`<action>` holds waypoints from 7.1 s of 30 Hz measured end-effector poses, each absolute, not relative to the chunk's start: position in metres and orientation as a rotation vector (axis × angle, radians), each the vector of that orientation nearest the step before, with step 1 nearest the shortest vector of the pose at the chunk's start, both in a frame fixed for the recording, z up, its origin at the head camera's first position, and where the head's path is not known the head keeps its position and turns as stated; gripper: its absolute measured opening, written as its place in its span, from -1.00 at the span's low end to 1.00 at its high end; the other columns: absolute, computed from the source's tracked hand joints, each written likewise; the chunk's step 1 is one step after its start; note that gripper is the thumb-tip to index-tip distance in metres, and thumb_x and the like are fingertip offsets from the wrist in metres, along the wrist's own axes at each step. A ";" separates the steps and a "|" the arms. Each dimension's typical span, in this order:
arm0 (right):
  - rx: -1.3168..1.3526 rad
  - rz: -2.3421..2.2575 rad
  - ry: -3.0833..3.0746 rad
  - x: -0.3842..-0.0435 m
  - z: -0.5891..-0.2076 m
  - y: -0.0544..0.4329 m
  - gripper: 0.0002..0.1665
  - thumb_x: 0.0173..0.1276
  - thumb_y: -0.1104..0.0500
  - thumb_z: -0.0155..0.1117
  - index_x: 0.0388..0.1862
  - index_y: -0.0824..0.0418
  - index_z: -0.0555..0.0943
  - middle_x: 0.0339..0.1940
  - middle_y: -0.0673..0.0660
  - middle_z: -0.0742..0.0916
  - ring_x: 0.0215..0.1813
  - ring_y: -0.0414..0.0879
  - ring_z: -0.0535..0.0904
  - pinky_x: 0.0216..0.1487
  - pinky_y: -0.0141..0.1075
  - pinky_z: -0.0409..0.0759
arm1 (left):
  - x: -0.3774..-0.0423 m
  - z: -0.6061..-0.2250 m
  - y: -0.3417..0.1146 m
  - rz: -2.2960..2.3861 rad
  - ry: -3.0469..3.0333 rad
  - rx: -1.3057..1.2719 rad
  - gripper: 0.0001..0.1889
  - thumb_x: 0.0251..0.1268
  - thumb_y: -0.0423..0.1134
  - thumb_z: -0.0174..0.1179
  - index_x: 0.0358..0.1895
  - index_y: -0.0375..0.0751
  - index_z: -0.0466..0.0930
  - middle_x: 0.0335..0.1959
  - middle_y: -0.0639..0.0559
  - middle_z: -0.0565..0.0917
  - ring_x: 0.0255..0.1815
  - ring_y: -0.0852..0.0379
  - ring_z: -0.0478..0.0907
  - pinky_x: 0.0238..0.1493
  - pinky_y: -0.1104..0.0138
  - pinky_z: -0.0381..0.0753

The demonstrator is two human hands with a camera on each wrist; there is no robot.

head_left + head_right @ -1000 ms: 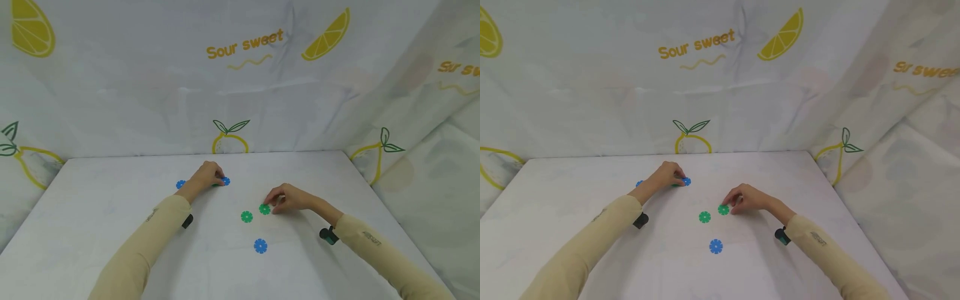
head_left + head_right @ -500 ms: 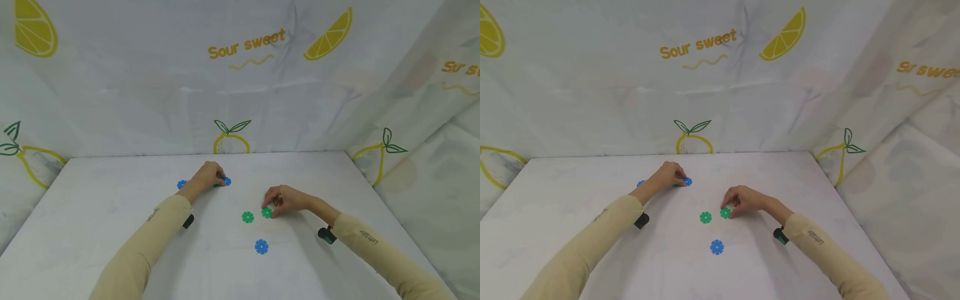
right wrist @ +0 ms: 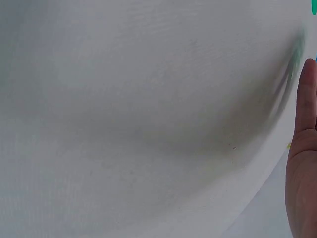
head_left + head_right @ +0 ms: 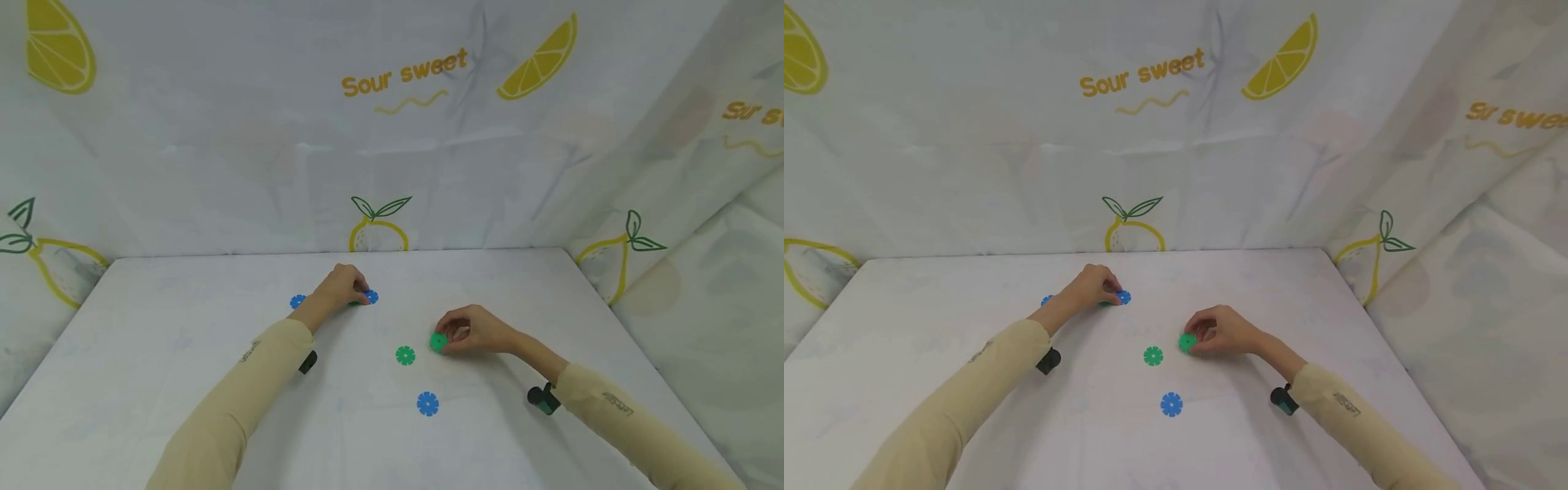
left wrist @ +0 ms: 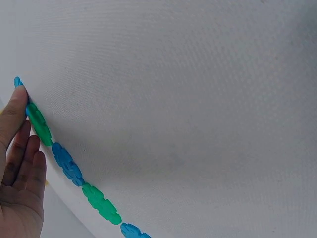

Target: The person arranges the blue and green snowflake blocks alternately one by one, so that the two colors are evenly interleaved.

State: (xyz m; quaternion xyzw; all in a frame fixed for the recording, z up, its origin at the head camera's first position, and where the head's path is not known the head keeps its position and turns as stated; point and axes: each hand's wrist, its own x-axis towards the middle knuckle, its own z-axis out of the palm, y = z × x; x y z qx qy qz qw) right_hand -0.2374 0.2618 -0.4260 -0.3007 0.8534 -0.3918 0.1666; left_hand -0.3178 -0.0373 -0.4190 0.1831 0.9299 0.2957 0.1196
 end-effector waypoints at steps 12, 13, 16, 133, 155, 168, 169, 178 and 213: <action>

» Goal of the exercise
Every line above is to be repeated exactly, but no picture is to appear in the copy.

» Finished exercise
`<action>` holds waypoints from 7.1 s of 30 Hz measured end-effector poses, each absolute, not relative to the chunk's start: position in metres and orientation as a rotation vector (axis × angle, radians), each the vector of that orientation nearest the step before, with step 1 nearest the shortest vector of the pose at the chunk's start, both in a frame fixed for the recording, z up, its origin at the head camera's first position, and where the head's path is not known the head keeps its position and turns as stated; gripper: its absolute measured opening, written as its place in its span, from -1.00 at the span's low end to 1.00 at its high end; the other columns: absolute, computed from the source's tracked hand joints, each written likewise; the chunk's step 1 is one step after its start; note that gripper is the thumb-tip to index-tip distance in metres, and thumb_x and the like are fingertip offsets from the wrist in metres, along the wrist's own axes at each step. A ";" separates the steps and a "|" the arms. Each dimension's typical span, in this order:
arm0 (right):
  - rx: -1.3168..1.3526 rad
  - rz: -2.3421..2.2575 rad
  - ry: -3.0833..3.0746 rad
  - x: -0.3842..-0.0435 m
  - z: -0.5891..-0.2076 m
  - y: -0.0544..0.4329 m
  - gripper: 0.0002..0.1665
  - thumb_x: 0.0173..0.1276
  - thumb_y: -0.1104..0.0500
  - thumb_z: -0.0155..0.1117
  - index_x: 0.0388..0.1862
  - index_y: -0.0824..0.0418
  - index_z: -0.0555..0.0943
  - middle_x: 0.0339..0.1940
  - middle_y: -0.0673..0.0660
  - middle_z: -0.0742..0.0916
  - ring_x: 0.0215..0.1813
  - ring_y: -0.0414..0.0879
  - ring_z: -0.0535..0.0904
  - pinky_x: 0.0216..0.1487
  - pinky_y: -0.0141..0.1075
  - pinky_z: -0.0409..0.0759
arm1 (left):
  - x: -0.3774..-0.0423 m
  - z: -0.6061..-0.2250 m
  - y: -0.3417..0.1146 m
  - rz: -2.2960..2.3861 rad
  - ry: -3.0469..3.0333 rad
  - rx: -1.3057..1.2719 rad
  - gripper: 0.0001..0.1889
  - thumb_x: 0.0251..0.1268
  - thumb_y: -0.0423..0.1134
  - thumb_z: -0.0174..0.1179
  - index_x: 0.0358..0.1895
  - index_y: -0.0375..0.0751
  - index_z: -0.0466..0.0930
  - middle_x: 0.0335..0.1959
  - middle_y: -0.0639..0.0559
  - middle_z: -0.0565..0.0917
  - ring_x: 0.0255..0.1815
  - ring_y: -0.0852..0.0379
  - ring_z: -0.0478..0.0907
  - pinky_x: 0.0238..0.1493
  - pinky_y: -0.1104..0.0138
  - pinky_z: -0.0381..0.0753

The demonstrator is two human hands with a camera on each wrist; there is no robot.

head_left + head_right @ -1000 ms: 
head_left + head_right @ -500 ms: 
right wrist @ +0 ms: 
head_left + head_right @ +0 ms: 
left wrist @ +0 ms: 

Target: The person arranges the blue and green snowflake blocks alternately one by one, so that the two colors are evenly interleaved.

State: (xyz m; quaternion xyzw; all in a frame fixed for the recording, z up, its origin at the head camera's first position, and where the head's path is not known the head keeps its position and turns as stated; point and axes: each hand's wrist, its own x-axis towards the middle knuckle, its own z-axis out of the palm, y = z × x; x y z qx qy qz qw) right_hand -0.2374 0.2618 -0.4260 -0.3007 0.8534 -0.3918 0.1666; left_hand -0.3178 -0.0373 -0.4190 0.1831 0.9299 0.2957 0.1196
 end-effector waypoints at steps 12, 13, 16, 133, 155, 168, 169, 178 and 213: <action>

Nothing else is required to complete the exercise.